Over de brede doelstelling is iedereen het eens. Geld overschrijven naar het buitenland moet even vlot en goedkoop zijn als in België zelf, net zoals het betalen met kaarten. Het probleem ontstaat bij de middelen. Door te eisen dat de elektronische betalingssystemen in korte tijd worden opengegooid, rolde de Commissie in België de rode loper uit voor het debetkaartsysteem Maestro van het Amerikaanse Mastercard. De korte deadline stimuleert ook andere kleine Europese spelers om hun kaartschema’s te dumpen en hun deel te grijpen van de winsten die Mastercard en Visa hen beloven, gaf Kroes toe.

Allicht niet onverwacht kwam Mastercard de afgelopen maanden met het idee om de interchange fee – een vergoeding voor de bank die de kaart uitgeeft – ook voor debetkaarten te veralgemenen. Visa en Mastercard verdedigen dat extra tariefelement als “het meer in evenwicht brengen van de kosten”. Welke kosten precies in onevenwicht zijn – en nu dus uit andere inkomsten zouden worden gesubsidieerd – is onduidelijk. Het sectoronderzoek van de Commissie besluit dat het uitgeven van kaarten op zich winstgevend is in 20 van de 25 lidstaten. Neelie Kroes stelt geen veto tegen de interchange fee.

In haar rapport noteert de Commissie de hoge concentratie in de Belgische banksector en wijst ze op allerlei vormen van ondoorzichtige samenwerking tussen de Belgische banken. Maar ze legt niet uit waarom die banken tegelijk minder winstgevend zijn en lagere kosten aanrekenen dan vele sectorgenoten elders. Elementen als de Belgische historiek, de politiek en de impact van het middenveld worden niet in haar model gevat.

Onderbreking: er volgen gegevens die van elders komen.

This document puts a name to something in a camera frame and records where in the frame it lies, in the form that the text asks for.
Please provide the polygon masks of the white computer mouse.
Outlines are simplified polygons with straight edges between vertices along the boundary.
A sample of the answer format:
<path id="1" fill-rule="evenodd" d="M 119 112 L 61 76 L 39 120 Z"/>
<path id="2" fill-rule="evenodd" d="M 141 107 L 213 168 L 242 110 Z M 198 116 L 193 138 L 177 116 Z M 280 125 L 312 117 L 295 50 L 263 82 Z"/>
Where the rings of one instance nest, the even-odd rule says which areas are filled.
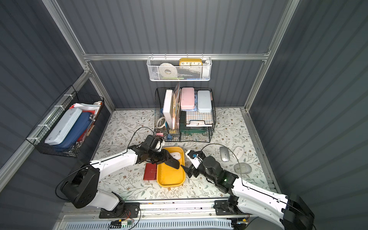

Het is ironisch dat diezelfde Neelie Kroes in de voorbije weken de grootste Europese antitrustboetes ooit oplegde. Op het terrein van de betalingssystemen is ze als een dokter die zelf de ziekte kweekt die ze bestrijdt. Standaardisatie en schaalgrootte zijn voor haar de twee kanten van een mes, dat 60 tot 100 miljard euro aan kosten uit de Europese be-talingsruimte moet snijden. Maar tegelijk is ze bezig de machtsverhoudingen tussen de marktpartijen te ontwrichten. En prijzen zijn een zaak van macht.

“We zijn ons ervan bewust dat in België de overgang naar het Maestrokader tot een scherpe stijging in de tarieven voor handelaren kan leiden,” zei Neelie Kroes bij de voorstelling van haar rapport. Ze bekende dat ze de argumenten voor de hoge interchange fees van de bankkaartmagnaten niet geloofde, maar ze wilde er wel over praten. En neen, ze zou nu even net niet zeggen wat een ‘acceptabele’ interchange fee was. Dat moest geval per geval worden bekeken. Dat is precies waar de bankiers haar hebben willen. Want wanneer is een prijs te hoog? En hoe waarschijnlijk is een antitrustboete als je eerst zelf over de prijs hebt onderhandeld?

In de recente geschiedenis zijn er verschillende modellen van liberalisering. Met haar rush naar de Europese be-talingsruimte zit de Commissie op de koers van Gorbatsjov. Niet op die van Deng Xiao Ping.